Leadership from the Inside Out

In 1998, when the leadership development guru Kevin Cashman first published his seminal work, “Leadership from the Inside Out: Becoming a Leader for Life,” the business landscape had a decidedly different look and feel.

In 1998, when the leadership development guru Kevin Cashman first published his seminal work, “Leadership from the Inside Out: Becoming a Leader for Life,” the business landscape had a decidedly different look and feel. With a new millennium looming, the tough-minded Jack Welch, the legendary chief executive at General Electric, was the reigning leadership icon in Corporate America. His success running G.E. made him a mythic figure and solidified the image of the CEO willing to “cowboy up” to any challenge.

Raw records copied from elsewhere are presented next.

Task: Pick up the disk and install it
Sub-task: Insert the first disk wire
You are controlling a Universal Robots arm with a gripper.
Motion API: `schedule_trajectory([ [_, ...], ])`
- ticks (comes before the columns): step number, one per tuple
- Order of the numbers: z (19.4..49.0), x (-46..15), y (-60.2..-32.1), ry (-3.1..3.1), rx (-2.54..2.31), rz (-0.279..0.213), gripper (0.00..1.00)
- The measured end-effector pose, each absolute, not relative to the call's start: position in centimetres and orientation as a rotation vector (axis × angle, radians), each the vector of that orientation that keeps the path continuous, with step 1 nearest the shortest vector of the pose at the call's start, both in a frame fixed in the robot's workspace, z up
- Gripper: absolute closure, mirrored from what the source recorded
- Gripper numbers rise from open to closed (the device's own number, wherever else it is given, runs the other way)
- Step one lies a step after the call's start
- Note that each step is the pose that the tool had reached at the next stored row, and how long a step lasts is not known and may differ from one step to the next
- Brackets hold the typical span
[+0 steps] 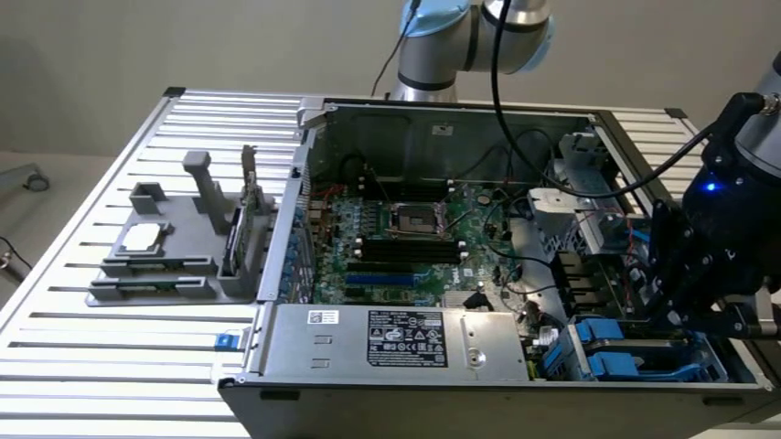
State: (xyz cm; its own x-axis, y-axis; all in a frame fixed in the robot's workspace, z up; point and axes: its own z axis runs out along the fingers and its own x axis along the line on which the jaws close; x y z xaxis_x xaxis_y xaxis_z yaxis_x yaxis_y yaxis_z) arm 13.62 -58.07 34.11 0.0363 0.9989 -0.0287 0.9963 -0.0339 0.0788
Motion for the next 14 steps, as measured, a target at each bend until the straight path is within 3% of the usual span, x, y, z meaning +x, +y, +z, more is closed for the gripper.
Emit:
schedule_trajectory([
  [14,33.92,13.31,-57.68,2.123,2.196,0.037,0.83],
])
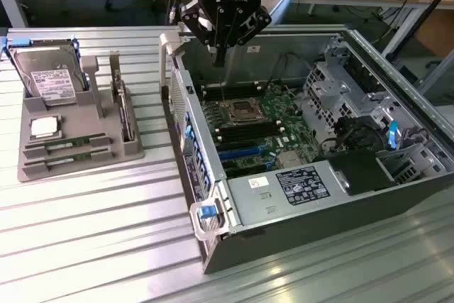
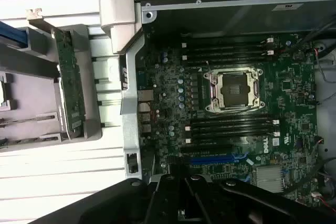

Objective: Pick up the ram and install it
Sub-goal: 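Reach for the ram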

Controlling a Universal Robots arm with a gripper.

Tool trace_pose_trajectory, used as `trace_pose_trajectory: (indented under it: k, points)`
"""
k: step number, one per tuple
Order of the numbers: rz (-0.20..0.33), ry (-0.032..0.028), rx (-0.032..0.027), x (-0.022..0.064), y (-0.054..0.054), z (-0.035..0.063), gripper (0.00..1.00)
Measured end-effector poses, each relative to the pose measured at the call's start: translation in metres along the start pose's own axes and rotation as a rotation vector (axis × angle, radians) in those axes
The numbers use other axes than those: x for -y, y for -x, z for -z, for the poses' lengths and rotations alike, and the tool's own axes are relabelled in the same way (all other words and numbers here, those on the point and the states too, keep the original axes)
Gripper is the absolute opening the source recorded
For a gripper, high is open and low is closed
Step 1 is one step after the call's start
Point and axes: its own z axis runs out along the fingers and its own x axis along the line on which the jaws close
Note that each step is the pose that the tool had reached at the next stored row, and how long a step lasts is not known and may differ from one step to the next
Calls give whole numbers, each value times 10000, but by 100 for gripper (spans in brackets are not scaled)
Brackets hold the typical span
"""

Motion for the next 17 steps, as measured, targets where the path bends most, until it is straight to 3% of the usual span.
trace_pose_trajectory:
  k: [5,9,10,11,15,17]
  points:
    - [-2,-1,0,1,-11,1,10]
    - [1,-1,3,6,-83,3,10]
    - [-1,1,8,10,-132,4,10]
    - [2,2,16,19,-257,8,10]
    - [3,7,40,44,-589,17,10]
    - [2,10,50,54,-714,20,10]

Back then, books about leadership were generally given a lukewarm embrace, while the best-seller lists were dominated by tomes touting a coming economic boom or offering financial advice. A technology-fueled surge in the economy raised stock prices, filled corporate coffers and rewarded senior executives with outlandish compensation packages. Business leaders felt entitled and empowered and were generally uninterested in self-actualization regimens. But change was on the horizon, and a few visionary consultants and academic voices such as Peter Drucker, Warren Bennis and John Kotter were touting the importance of the examined life of the corporate leader.

At the time, “Leadership from the Inside Out” was a contemporary complement to Peter Senge’s “The Fifth Discipline,” Kotter’s “Leading Change,” and Daniel Goleman’s “Emotional Intelligence.” The book tapped into a nascent urge to look beyond the accepted command-and-control top-down leadership style to identify the “soft skills” required of new millennium leadership. Cashman, the founder and president of LeaderSource, a consultancy focusing on leadership development, executive coaching and talent management (now part of Korn/Ferry International), has spent 30 years coaching thousands of senior executives seeking ways to enhance performance and master the essence of leadership.

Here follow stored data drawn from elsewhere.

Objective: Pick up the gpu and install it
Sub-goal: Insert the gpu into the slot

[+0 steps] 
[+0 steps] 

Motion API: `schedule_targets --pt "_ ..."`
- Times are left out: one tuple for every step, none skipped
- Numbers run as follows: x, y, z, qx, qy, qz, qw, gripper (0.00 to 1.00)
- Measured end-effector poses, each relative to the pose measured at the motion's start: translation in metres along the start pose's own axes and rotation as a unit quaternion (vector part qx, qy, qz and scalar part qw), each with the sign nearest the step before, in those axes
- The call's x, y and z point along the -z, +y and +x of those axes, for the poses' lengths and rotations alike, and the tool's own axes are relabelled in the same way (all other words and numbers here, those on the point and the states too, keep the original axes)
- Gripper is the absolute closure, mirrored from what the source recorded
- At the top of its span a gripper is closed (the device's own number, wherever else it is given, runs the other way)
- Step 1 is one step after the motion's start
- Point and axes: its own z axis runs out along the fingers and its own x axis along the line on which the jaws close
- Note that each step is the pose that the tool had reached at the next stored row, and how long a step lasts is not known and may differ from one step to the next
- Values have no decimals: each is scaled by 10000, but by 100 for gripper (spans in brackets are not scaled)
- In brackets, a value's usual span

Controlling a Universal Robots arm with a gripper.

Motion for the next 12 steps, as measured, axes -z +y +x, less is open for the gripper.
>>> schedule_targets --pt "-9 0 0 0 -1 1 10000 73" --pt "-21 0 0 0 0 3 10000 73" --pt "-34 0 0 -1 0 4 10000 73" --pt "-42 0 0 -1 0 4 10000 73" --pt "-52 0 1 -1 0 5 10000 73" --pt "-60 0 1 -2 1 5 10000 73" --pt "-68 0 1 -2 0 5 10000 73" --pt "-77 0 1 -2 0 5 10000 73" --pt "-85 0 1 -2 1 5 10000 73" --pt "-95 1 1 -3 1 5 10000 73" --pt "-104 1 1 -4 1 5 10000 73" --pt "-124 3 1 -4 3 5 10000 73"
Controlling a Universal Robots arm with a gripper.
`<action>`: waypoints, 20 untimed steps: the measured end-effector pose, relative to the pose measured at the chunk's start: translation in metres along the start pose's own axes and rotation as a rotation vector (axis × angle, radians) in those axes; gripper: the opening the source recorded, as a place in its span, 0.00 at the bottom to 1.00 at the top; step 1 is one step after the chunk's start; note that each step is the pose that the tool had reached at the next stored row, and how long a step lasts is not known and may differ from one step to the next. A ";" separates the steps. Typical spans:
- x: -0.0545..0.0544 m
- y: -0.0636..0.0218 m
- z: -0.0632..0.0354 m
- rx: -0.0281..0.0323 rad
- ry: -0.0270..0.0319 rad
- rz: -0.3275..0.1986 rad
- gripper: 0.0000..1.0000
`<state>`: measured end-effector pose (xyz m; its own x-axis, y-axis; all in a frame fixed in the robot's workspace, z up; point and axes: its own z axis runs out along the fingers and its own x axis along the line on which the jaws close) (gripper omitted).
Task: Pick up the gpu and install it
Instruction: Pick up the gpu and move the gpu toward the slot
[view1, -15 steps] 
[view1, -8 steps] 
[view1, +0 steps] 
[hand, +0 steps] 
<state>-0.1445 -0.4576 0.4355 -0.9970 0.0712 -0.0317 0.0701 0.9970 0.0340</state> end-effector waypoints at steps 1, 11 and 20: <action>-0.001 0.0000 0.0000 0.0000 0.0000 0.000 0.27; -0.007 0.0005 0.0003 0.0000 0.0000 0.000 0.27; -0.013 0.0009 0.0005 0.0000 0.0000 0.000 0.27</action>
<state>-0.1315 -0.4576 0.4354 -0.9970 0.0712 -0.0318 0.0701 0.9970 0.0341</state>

By the time Cashman published a 10th-anniversary edition of his best-selling book in 2008, which includes new research from Korn/Ferry International, Lominger, and researchers Daniel Goleman, Jim Collins, Jack Zenger and Joseph Folkman, among others, a global recession was gathering steam, Wall Street was in tattered disarray and the dearth of potent leadership in American companies was startling. Ironically, despite these tectonic changes — or perhaps because of them — “Leadership from the Inside Out” remains as relevant and instructive today as it was at the time of its debut. The book’s premise is simple but compelling: there is a powerful connection between our internal selves and our external results. Prospective leaders must seek personal mastery through self-awareness, authenticity, courage and purpose in order to successfully lead their organizations.

“Leadership is not simply something we do,” Cashman writes. “It comes from a deeper reality within us; it comes from our values, principles, life experiences and essence. Leadership is a process, an intimate expression of who we are.”

The foundation of Cashman’s thesis is authenticity, which he defines as “the continual process of building self-awareness of our whole person — strengths and limitations.” In order to support sustainable leadership, authenticity may be the single most important principle. Unfortunately, most people, especially executives, have little realization of the lack of authenticity in their lives and the crucial role it plays. Cashman notes that in three decades of work, he has never had a single executive come to him complaining of a lack of authenticity.

And he asks: “If authenticity is so important, why don’t we recognize it as an issue? The answer is both simple and profound: We are always authentic to our present state of development. We all behave in perfect alignment with our current level of emotional, psychological and spiritual evolution. All our actions and relationships, as well as the quality and power of our leadership, accurately express the person we have become. Therefore, we conclude that we are “authentic.”

“There is a big hitch, however,” he continues. While we are true and authentic to our current state of development, we are inauthentic to our potential state of development. In other words, leaders are severely limited by their own shortsighted view of how they can achieve significant levels of growth and improvement. Caught up in the daily machinations of a corporate entity, they neglect the future for the present and become trapped.

Given the complexities and intense demands on leaders in the current economic maelstrom, it is the rare executive who seeks his or her own inner light. “Leadership from the Inside Out” is less prescriptive than educational. Cashman ends each chapter of the book with Reflections, a workbook section for executives in which they can pose critical questions for themselves from material in the chapter, such as: “Under what conditions do you shut down communication? What beliefs are causing you to shut down? How can you be more open in future situations?”

There is no denying the provocative impact that Cashman’s insights trigger, particularly in an era of outlandish CEO compensation, a steady parade of corporate malfeasance and the very real damage leaders have wrought on our economy.

“It is no longer possible to discount these principles as soft,” Cashman writes, explaining the reason for an updated version of the book. “They produce measurable results, and they are essential to substantial leadership, team and organizational success.”

It is the rare organization that pays more than lip service to the idea that its people are its most valuable asset. But for Cashman, the payoff is tangible. “Organizations that invest as proactively in people development as they do in business development will thrive for decades to come,” he writes.